### Task brief
Give the data again in its entirety, exactly as provided.

### Dataset content
════════════════════

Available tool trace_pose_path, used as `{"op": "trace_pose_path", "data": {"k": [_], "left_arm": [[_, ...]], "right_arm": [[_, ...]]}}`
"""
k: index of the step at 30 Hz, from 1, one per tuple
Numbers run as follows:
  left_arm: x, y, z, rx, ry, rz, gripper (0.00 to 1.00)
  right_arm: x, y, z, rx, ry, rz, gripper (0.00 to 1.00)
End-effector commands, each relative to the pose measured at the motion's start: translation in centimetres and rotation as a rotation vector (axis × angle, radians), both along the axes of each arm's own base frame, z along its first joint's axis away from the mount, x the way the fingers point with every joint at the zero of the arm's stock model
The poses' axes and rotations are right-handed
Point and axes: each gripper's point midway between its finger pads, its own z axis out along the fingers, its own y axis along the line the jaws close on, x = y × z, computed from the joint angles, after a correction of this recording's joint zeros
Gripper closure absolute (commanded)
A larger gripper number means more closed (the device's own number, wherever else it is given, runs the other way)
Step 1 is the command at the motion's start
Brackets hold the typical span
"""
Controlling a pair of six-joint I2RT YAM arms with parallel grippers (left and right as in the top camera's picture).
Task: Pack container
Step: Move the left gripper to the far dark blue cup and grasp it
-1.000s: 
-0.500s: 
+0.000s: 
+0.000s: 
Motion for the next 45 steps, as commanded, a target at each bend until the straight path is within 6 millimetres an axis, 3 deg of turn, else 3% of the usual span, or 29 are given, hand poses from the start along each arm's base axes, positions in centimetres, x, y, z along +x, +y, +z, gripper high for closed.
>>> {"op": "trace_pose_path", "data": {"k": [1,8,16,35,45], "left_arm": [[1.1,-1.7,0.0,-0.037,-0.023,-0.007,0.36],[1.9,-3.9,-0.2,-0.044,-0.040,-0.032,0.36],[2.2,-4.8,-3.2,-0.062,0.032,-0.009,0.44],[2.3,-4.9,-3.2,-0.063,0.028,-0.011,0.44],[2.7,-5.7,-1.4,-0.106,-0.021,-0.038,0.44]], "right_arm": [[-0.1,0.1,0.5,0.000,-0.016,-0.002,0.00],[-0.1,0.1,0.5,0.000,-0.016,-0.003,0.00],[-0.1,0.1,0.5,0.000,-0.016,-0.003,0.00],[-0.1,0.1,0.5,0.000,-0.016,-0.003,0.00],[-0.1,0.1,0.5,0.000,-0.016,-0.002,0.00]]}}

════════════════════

### Answer to this exercise
Available tool trace_pose_path, used as `{"op": "trace_pose_path", "data": {"k": [_], "left_arm": [[_, ...]], "right_arm": [[_, ...]]}}`
"""
k: index of the step at 30 Hz, from 1, one per tuple
Numbers run as follows:
  left_arm: x, y, z, rx, ry, rz, gripper (0.00 to 1.00)
  right_arm: x, y, z, rx, ry, rz, gripper (0.00 to 1.00)
End-effector commands, each relative to the pose measured at the motion's start: translation in centimetres and rotation as a rotation vector (axis × angle, radians), both along the axes of each arm's own base frame, z along its first joint's axis away from the mount, x the way the fingers point with every joint at the zero of the arm's stock model
The poses' axes and rotations are right-handed
Point and axes: each gripper's point midway between its finger pads, its own z axis out along the fingers, its own y axis along the line the jaws close on, x = y × z, computed from the joint angles, after a correction of this recording's joint zeros
Gripper closure absolute (commanded)
A larger gripper number means more closed (the device's own number, wherever else it is given, runs the other way)
Step 1 is the command at the motion's start
Brackets hold the typical span
"""
Controlling a pair of six-joint I2RT YAM arms with parallel grippers (left and right as in the top camera's picture).
Task: Pack container
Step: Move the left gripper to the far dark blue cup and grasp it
-1.000s: 
-0.500s: 
+0.000s: 
+0.000s: 
Motion for the next 45 steps, as commanded, a target at each bend until the straight path is within 6 millimetres an axis, 3 deg of turn, else 3% of the usual span, or 29 are given, hand poses from the start along each arm's base axes, positions in centimetres, x, y, z along +x, +y, +z, gripper high for closed.
>>> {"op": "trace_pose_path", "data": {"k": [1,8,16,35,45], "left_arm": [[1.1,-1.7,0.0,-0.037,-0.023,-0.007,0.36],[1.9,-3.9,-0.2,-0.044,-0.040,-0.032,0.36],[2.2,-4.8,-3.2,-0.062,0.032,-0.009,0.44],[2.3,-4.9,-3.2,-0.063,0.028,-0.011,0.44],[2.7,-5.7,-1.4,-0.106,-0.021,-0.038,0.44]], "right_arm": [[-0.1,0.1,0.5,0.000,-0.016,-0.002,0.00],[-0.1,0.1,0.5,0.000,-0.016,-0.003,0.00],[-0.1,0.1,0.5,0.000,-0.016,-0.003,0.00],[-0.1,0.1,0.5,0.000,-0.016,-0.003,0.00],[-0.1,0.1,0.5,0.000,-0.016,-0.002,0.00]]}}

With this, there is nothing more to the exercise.